El nombre le resultaba ajeno, así como el resto del infierno en que había despertado: sin papeles, sin dinero, la memoria ahogada en un mar de dolor.
Al volver en sí por primera vez, con el bondadoso rostro de Oscar flotando sobre el suyo, había sentido un trozo de tela frío sobre la cabeza ardiente y un escozor insoportable en el hombro, como si alguien hubiera tratado de traspasárselo con un clavo.
—Podría haber sido peor —había opinado su salvador tres semanas después durante el último cambio de vendaje.
La bala le había atravesado limpiamente el hombro izquierdo. Era un milagro que no hubiese dañado tendones ni nervios importantes, y aún más milagroso que la herida no se hubiera infectado.

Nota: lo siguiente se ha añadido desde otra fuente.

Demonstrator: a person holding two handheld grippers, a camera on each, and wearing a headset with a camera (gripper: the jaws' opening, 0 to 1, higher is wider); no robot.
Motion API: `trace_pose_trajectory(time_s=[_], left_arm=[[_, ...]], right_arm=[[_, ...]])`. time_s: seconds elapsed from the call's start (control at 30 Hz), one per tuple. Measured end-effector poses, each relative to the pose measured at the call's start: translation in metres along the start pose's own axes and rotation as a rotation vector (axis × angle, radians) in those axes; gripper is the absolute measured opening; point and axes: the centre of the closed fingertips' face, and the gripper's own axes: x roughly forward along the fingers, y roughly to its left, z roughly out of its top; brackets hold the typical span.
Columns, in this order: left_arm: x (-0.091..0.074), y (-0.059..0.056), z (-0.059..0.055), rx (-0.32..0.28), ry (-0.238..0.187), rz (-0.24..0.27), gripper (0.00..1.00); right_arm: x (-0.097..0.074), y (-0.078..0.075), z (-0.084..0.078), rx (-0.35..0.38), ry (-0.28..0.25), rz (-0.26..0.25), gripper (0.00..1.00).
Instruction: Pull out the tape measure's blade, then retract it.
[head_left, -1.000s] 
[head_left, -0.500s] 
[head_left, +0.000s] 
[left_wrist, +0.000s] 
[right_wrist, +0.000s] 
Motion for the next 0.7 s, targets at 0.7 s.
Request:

—Te ha sucedido algo horrible —le había dicho Oscar—. Pero no te ha quitado la vida. Solo la memoria.
«Solo».
Era probable que debiera estarle eternamente agradecido a Oscar por haber cuidado de él hasta que se hubo curado, allí abajo en aquel cubículo apenas separado por un muro de las vías del metro, pero en vista de las circunstancias en que se encontraba, no le resultaba fácil. ¿De qué valía una vida al fin y al cabo cuando uno no sabía de dónde venía, cuáles eran sus raíces y por qué el hacha del destino las había cortado con un golpe seco? Una vida sin recuerdos, dirigida ya únicamente por el instinto, que le decía a Noah que no pertenecía a aquella ciudad ni a aquel país. Que no conversaba con Oscar en su lengua materna. Y que el hombre que empujaba ahora a Pattrix hacia su vehículo no era un trabajador social.
—Ahora mismo vengo —murmuró Noah, y se zafó del brazo de Oscar, que protestó furioso pero no se atrevió a salir también de la fila que avanzaba.
—¡Vuelve enseguida! —gritó a sus espaldas.
Él, sin embargo, no pensaba obedecer a la petición de Oscar.